Investigating I/Ca ratio in planktic foraminifera: an integrated approach in the Mediterranean Sea and beyond

Global ocean oxygen depletion is a growing concern, with direct observations showing widespread decline that is not fully captured by existing models. The dynamics of oxygenation are critical to marine ecosystem health and are influenced by physical and biogeochemical factors. To reconstruct past variation of dissolved oxygen content, foraminiferal iodine to calcium (I/Ca) ratio has been developed. This proxy is based on the fact that iodine speciation is dependent on oxygen content and that only iodate ions (IO3-) can be incorporated into the calcite lattice by substitution for carbonate ions. However, our knowledge of foraminiferal I/Ca behavior needs improvement because the relationship between planktonic foraminiferal I/Ca and oxygen content in the upper 500m water column appears to be empirical and the influence of physical and biogeochemical parameters has not been fully addressed yet, and thus prohibits the development of a fully quantitative proxy.

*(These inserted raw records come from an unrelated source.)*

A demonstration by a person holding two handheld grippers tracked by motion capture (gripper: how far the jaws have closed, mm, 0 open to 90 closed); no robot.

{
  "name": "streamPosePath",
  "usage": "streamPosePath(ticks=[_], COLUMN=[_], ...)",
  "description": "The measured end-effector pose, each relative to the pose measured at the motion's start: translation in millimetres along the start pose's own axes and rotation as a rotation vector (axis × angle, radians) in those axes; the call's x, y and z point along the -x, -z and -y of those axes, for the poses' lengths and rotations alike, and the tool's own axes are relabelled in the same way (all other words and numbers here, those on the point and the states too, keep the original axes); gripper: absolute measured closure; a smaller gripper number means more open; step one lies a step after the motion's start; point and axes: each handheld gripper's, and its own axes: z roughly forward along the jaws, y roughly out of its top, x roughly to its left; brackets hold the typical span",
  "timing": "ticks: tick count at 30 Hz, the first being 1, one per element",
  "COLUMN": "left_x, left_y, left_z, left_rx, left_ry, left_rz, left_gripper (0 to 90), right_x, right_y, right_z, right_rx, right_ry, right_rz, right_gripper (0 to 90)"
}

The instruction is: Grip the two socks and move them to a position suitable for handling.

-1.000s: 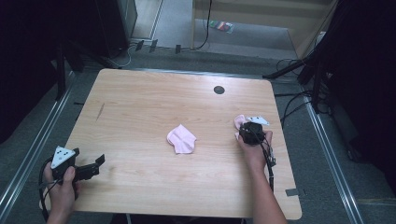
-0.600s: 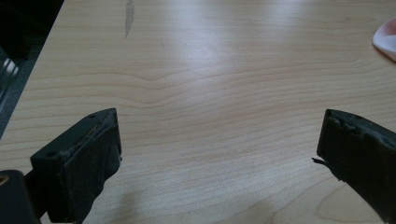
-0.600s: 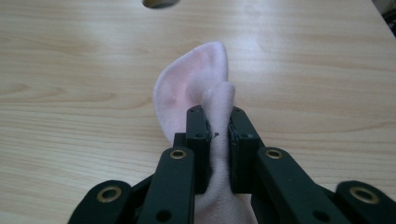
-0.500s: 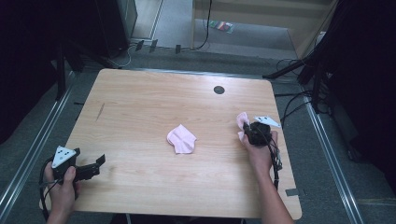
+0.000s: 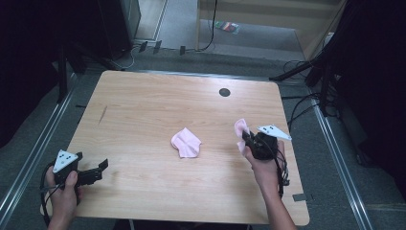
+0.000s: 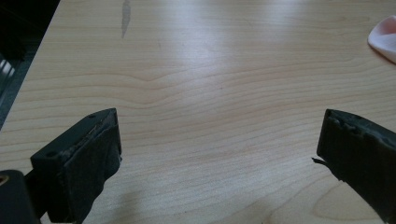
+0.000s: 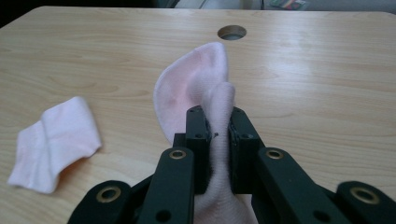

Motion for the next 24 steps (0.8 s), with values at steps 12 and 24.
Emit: streamPosePath(ticks=[12,24], left_x=[0.2,-0.1], left_y=[0.0,-0.2], left_z=[0.0,-0.1], left_rx=[-0.005,-0.005], left_ry=[-0.004,0.001], left_rz=[0.015,0.015], left_gripper=[0.0,0.0], right_x=[-30.1,-56.8], right_y=[23.5,29.7], right_z=[11.4,26.0], right_rx=[0.01,-0.013], right_ry=[0.042,0.058], right_rz=[-0.069,-0.142], right_gripper=[81.8,81.7])
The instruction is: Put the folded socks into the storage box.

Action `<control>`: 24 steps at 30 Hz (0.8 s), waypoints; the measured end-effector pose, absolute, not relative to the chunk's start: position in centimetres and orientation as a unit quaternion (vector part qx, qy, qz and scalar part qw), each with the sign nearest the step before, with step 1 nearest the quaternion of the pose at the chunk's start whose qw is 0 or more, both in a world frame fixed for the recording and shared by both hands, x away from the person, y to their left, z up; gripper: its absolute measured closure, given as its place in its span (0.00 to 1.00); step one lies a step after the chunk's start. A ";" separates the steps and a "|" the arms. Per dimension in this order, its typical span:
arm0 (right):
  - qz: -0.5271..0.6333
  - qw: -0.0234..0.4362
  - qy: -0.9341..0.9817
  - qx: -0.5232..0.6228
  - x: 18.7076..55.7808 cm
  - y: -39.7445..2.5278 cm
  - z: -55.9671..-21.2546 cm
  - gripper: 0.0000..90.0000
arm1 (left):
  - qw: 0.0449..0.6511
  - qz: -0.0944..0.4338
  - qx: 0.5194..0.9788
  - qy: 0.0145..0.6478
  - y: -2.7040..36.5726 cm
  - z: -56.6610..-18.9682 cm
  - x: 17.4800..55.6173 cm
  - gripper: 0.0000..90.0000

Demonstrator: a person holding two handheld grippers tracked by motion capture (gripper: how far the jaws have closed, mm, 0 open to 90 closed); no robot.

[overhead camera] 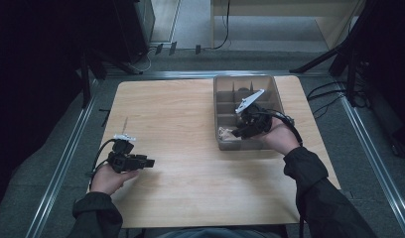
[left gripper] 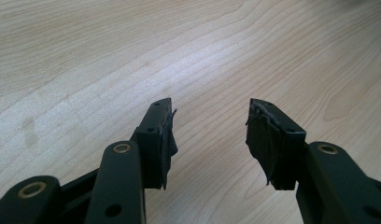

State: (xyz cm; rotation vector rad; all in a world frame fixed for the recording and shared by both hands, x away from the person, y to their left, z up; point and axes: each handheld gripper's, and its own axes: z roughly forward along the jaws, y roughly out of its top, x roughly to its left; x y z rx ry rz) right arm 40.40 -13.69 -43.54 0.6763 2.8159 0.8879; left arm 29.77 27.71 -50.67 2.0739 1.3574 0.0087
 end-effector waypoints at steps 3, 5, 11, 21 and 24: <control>0.301 0.062 0.925 0.225 39.7 -13.9 -43.5 0.63 | 0.327 0.007 0.792 0.516 27.6 -50.7 29.8 0.54; 0.303 0.060 0.924 0.226 39.5 -13.9 -43.6 0.63 | 0.327 0.007 0.792 0.515 27.5 -50.7 29.8 0.54; 0.312 0.066 0.920 0.226 38.2 -14.1 -43.8 0.62 | 0.326 0.010 0.795 0.512 27.3 -50.7 29.8 0.52; 0.339 0.073 0.909 0.229 35.9 -15.0 -43.9 0.62 | 0.328 0.016 0.796 0.508 26.8 -50.5 29.9 0.50; 0.347 0.073 0.907 0.228 35.3 -15.2 -44.2 0.61 | 0.329 0.017 0.799 0.504 26.5 -50.4 29.9 0.49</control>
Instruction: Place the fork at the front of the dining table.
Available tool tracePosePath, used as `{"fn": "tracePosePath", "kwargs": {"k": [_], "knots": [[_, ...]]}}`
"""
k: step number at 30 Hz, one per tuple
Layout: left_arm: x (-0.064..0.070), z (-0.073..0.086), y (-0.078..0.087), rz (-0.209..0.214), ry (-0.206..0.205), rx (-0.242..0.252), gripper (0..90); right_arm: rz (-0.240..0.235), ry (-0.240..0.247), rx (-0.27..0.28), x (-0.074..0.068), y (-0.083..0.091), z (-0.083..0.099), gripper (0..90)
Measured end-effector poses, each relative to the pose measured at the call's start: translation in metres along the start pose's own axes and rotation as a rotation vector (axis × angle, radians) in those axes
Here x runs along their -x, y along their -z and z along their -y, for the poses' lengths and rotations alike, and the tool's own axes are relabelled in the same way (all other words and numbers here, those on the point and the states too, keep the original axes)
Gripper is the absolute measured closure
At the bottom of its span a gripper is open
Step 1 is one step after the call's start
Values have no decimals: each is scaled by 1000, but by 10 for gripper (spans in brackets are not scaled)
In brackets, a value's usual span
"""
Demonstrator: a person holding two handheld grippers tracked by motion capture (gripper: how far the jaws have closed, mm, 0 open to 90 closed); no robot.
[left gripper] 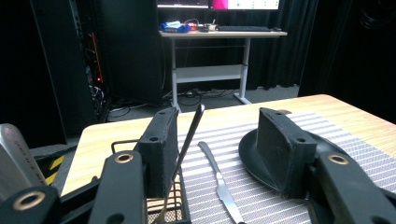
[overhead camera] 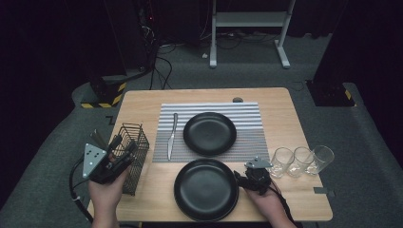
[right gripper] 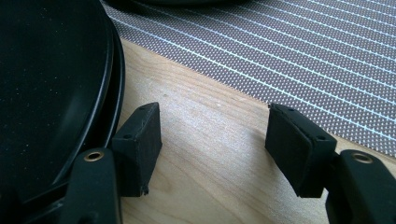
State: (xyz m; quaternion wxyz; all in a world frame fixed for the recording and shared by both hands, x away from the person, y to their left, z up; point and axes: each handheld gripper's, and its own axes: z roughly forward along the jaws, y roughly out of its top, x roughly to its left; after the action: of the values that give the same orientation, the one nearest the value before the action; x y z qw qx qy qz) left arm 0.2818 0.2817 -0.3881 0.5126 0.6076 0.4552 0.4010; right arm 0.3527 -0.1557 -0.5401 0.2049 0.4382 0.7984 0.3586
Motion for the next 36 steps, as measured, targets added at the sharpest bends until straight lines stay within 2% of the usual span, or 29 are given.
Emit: {"fn": "tracePosePath", "kwargs": {"k": [5, 17, 20, 24, 28, 36], "knots": [[-2, -3, -3, -7, 1, -9, 487, 0, 1, 0, 0, 0, 0, 359], [-1, -10, -18, -38, -52, -53, 465, 0, 2, 0, 0, 0, 0, 359], [-2, -10, -23, -44, -56, -69, 459, 0, 2, 0, 0, 0, 0, 359], [-6, -13, -32, -41, -36, -92, 447, -4, 5, 0, 0, 0, 0, 359], [-8, -17, -40, -44, -55, -112, 444, -4, 5, 0, 0, 0, 0, 359], [-9, -24, -51, -34, -55, -120, 444, -4, 5, 0, 0, 0, 0, 359]]}}
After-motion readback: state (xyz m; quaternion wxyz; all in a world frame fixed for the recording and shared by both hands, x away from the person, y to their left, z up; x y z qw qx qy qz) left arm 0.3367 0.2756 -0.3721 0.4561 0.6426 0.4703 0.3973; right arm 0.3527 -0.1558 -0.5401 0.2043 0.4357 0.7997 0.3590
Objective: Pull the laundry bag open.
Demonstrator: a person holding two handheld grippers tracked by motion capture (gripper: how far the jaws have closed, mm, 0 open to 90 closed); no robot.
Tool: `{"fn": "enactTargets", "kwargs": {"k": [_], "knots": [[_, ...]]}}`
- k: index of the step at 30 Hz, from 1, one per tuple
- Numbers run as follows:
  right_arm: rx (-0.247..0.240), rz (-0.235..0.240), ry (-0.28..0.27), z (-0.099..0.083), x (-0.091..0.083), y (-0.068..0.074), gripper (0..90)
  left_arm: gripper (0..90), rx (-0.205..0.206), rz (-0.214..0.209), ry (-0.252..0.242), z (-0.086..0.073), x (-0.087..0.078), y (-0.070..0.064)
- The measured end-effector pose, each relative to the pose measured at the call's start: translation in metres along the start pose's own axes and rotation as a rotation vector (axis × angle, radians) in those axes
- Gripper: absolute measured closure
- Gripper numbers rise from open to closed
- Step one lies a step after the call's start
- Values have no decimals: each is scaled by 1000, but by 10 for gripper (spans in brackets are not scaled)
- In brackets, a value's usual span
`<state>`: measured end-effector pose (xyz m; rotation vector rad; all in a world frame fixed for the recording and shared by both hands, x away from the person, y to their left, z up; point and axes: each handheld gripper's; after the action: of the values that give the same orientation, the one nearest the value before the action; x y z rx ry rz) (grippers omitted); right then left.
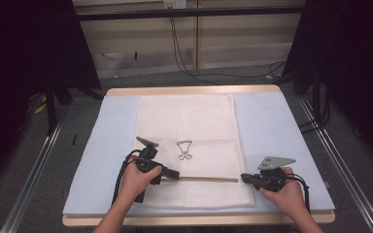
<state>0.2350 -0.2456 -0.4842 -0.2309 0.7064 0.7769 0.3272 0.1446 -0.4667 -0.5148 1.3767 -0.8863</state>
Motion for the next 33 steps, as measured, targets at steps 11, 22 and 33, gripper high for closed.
{"fn": "enactTargets", "kwargs": {"k": [11, 22, 33], "knots": [[0, -2, 2, 1, 0, 0, 900, 874, -3, -6, -4, -3, -8, 2], [2, 6, 7, 1, 0, -1, 900, 874, -14, -15, -19, -5, -13, 4], [3, 6, 5, 1, 0, -1, 900, 874, -21, -20, -30, -6, -21, 9]]}}
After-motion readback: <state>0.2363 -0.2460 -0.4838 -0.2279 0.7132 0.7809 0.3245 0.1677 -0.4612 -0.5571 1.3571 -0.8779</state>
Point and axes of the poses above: each handheld gripper's, and its own axes: x roughly forward along the jaws, z roughly out of its top, y roughly to its left, and after that the axes turned 5 degrees about -x, right-handed
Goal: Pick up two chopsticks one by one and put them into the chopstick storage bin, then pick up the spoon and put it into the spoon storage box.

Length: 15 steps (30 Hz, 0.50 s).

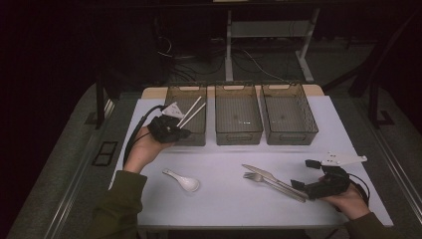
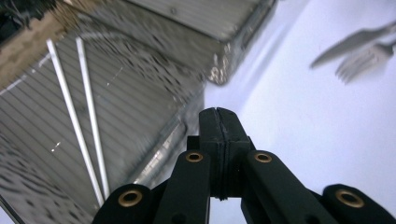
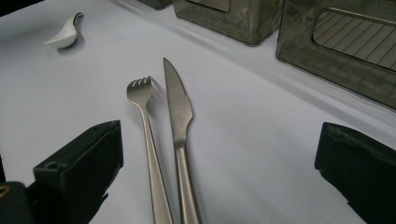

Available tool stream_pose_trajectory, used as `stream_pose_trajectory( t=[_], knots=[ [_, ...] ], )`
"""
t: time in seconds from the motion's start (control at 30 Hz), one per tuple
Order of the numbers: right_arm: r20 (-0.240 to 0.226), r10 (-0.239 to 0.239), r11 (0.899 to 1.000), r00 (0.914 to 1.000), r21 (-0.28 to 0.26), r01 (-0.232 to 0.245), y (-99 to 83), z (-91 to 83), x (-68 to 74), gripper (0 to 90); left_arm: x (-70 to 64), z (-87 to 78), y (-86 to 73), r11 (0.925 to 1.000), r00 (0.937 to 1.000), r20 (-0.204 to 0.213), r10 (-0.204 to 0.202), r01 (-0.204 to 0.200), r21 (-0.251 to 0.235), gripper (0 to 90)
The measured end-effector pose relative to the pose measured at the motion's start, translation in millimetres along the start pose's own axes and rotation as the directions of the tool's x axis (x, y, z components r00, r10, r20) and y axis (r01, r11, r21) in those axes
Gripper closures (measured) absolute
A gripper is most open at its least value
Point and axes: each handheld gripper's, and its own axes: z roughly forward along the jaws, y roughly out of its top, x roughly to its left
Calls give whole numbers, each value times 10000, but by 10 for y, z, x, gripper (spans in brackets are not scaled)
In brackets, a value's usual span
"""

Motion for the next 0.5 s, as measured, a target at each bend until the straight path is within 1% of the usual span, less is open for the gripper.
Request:
stream_pose_trajectory(
  t=[0.1,0.23,0.3,0.37,0.4,0.5],
  knots=[
    [44,-106,9999,9999,-75,106,2,-2,-2,10,-57,-10,-105,10000,10000,-66,20,-19,80,886],
    [57,-129,9999,9999,-69,130,-2,-2,1,10,-136,-9,-246,9999,9997,-232,65,-63,87,886],
    [65,-123,9999,9999,-79,123,-1,-6,3,10,-163,-6,-317,9998,9996,-276,102,-97,175,886],
    [75,-157,9998,9998,-110,158,0,-6,6,10,-186,9,-393,9998,9995,-302,46,-40,174,886],
    [72,-142,9998,9999,-115,142,2,-7,9,10,-194,19,-430,9997,9996,-279,65,-59,225,886],
    [84,-199,9997,9998,-139,200,7,-9,14,10,-209,58,-554,9991,9995,-310,-43,56,423,887]
  ],
)
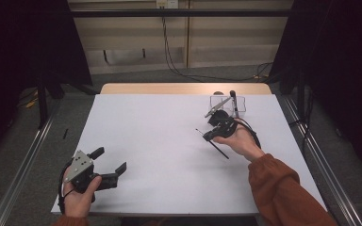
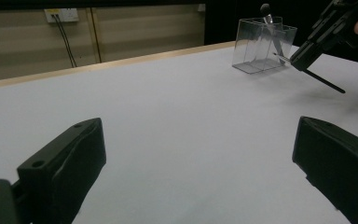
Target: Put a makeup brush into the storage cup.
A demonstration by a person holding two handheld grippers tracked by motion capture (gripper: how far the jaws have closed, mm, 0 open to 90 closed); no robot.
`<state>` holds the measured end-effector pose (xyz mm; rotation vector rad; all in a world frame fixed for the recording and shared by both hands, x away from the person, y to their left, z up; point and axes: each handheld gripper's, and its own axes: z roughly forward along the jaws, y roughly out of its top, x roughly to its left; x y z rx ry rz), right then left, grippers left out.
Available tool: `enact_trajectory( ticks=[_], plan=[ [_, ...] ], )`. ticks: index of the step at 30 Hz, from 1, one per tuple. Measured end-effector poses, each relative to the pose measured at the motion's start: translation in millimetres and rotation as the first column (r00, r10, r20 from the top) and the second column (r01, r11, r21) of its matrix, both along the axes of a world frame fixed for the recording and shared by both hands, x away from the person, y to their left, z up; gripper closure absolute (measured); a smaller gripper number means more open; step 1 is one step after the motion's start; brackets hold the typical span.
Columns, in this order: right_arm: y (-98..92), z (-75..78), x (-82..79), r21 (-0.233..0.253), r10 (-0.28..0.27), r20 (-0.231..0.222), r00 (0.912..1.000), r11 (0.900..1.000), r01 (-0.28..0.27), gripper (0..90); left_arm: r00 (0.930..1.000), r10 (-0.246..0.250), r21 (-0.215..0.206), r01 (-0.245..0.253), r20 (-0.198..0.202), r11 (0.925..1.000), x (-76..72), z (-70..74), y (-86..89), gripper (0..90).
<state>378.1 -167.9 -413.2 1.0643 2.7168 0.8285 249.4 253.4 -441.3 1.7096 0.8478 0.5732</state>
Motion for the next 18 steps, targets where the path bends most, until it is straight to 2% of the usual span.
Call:
enact_trajectory(
  ticks=[5,8,14,18],
  plan=[
    [-10.2,-3.9,-4.7,0.09,-0.003,0.057,0.9984,0.996,-0.003,86.7,1.0,0.001,0.0,-0.001,0.001,1.0,0.0,0.0,0.1,2.6],
    [-14.7,-6.5,-8.6,0.127,-0.016,0.079,0.9968,0.992,0.006,86.7,1.0,0.002,-0.003,-0.002,0.0,1.0,0.1,-0.2,0.1,2.6],
    [-23.8,-4.8,-15.7,0.207,-0.037,0.147,0.9885,0.978,0.006,86.7,1.0,0.004,-0.003,-0.004,0.002,1.0,-0.2,0.1,0.2,2.6],
    [-28.9,-5.3,-18.6,0.249,-0.053,0.172,0.9837,0.969,0.009,86.7,1.0,0.0,-0.003,0.0,0.0,1.0,0.1,-0.1,0.3,2.6]
  ],
)
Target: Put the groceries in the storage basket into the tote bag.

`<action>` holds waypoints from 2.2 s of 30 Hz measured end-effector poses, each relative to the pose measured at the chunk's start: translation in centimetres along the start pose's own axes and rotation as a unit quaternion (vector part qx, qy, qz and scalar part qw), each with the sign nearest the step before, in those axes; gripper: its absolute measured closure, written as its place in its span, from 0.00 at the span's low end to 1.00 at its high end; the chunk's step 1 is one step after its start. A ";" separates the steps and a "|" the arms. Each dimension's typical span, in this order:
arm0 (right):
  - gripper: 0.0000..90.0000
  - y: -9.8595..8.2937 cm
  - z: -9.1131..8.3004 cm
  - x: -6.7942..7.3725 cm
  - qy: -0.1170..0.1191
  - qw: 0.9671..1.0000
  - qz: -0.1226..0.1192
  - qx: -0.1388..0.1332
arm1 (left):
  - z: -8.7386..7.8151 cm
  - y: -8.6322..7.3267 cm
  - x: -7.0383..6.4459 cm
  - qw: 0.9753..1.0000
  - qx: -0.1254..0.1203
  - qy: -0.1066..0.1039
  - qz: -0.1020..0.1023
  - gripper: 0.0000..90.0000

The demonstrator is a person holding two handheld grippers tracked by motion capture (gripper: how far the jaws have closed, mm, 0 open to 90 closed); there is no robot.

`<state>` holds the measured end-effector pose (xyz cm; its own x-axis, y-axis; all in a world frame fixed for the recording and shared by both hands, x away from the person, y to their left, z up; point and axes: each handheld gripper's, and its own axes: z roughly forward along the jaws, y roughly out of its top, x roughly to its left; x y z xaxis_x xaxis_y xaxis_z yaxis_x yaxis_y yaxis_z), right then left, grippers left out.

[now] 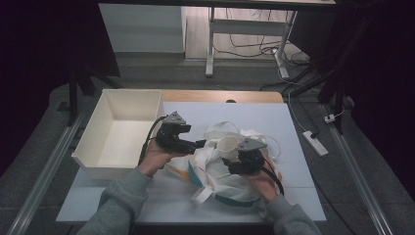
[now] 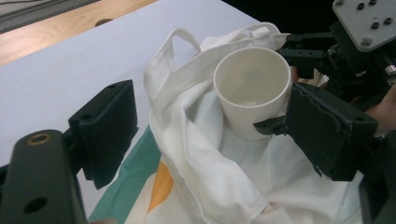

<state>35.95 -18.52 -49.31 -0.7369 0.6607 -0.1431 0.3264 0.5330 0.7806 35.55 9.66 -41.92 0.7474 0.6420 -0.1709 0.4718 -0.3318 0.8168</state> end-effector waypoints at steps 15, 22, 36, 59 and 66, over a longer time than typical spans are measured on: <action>0.25 -0.1 -0.8 -0.4 0.011 0.999 0.013 0.028 | 0.1 -0.2 0.1 1.000 0.008 0.000 0.002 0.20; 0.26 -0.5 -1.3 -0.4 0.013 0.999 0.017 0.026 | 0.3 -0.3 0.1 1.000 0.012 0.000 0.004 0.20; 0.26 0.7 1.1 1.7 0.049 0.999 -0.008 0.004 | 0.5 -0.3 -0.1 1.000 0.016 0.000 0.006 0.20; 0.10 0.1 -1.3 0.0 0.035 0.999 0.015 -0.001 | 0.7 -0.6 -0.1 1.000 0.022 -0.001 0.007 0.20; 0.12 -0.5 -4.2 -1.0 0.046 0.998 0.022 -0.043 | 0.4 -0.8 -0.2 1.000 0.022 -0.004 0.002 0.20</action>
<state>33.99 -21.72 -47.01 -0.7753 0.6292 -0.0550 0.3100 0.4549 0.8349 35.18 9.53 -42.76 0.7531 0.6352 -0.1712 0.4882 -0.3652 0.7927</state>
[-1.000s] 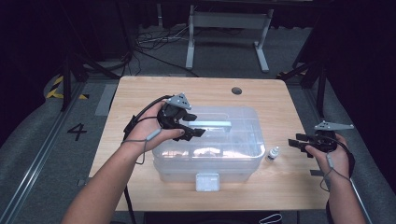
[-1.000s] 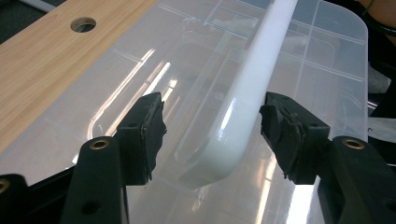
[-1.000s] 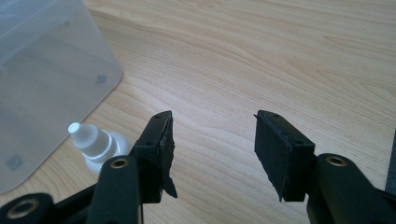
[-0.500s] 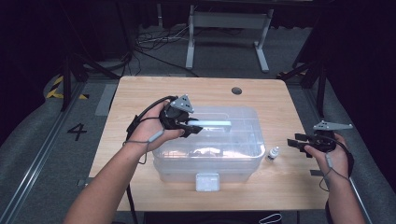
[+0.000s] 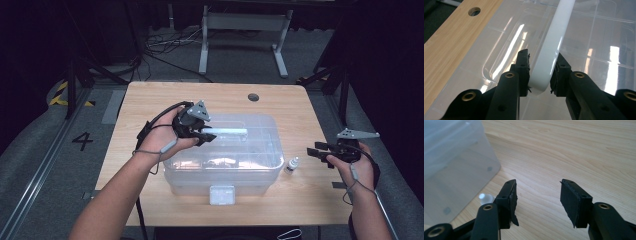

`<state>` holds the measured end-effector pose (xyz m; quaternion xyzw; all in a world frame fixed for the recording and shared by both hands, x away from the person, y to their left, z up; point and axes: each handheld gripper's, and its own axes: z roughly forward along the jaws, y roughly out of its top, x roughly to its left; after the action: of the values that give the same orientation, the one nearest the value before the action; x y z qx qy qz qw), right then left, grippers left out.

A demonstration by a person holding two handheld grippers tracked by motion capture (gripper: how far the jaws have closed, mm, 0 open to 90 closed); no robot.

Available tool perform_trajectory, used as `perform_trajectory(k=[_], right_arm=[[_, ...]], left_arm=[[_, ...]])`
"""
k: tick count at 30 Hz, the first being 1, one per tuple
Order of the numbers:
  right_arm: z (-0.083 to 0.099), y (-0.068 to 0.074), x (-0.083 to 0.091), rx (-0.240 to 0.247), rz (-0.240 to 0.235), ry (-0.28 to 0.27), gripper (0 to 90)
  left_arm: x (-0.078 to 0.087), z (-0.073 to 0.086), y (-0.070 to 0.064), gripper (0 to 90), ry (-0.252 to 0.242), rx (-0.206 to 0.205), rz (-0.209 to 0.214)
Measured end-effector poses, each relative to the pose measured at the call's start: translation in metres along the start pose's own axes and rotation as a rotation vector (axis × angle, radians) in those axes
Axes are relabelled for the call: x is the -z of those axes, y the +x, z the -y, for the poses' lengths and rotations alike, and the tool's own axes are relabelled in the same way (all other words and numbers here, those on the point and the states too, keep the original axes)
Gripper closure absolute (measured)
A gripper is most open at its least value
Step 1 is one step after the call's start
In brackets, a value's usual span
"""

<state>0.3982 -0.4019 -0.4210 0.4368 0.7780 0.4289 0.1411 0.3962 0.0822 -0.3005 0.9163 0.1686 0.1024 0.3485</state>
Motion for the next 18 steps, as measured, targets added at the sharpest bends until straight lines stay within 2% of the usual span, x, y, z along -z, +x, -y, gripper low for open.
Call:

In this study, we present the first planktic foraminiferal I/Ca data from core-top material (late Holocene) in the Mediterranean Sea and a compilation of previously published core-top and plankton tow I/Ca data from the global ocean. We use this database to examine the influence of the maximum and minimum oxygen concentration, temperature, salinity, nutrients, pH, alkalinity, chlorophyll, water velocities and mixed layer depth on the I/Ca proxy. Additionally, we assess the effects of water depth and sample age to monitor possible iodine accumulation during the foraminiferal test settling and early diagenetic effects. We also investigate the potential for differential behaviour between foraminiferal species by categorising by the presence/absence of symbionts.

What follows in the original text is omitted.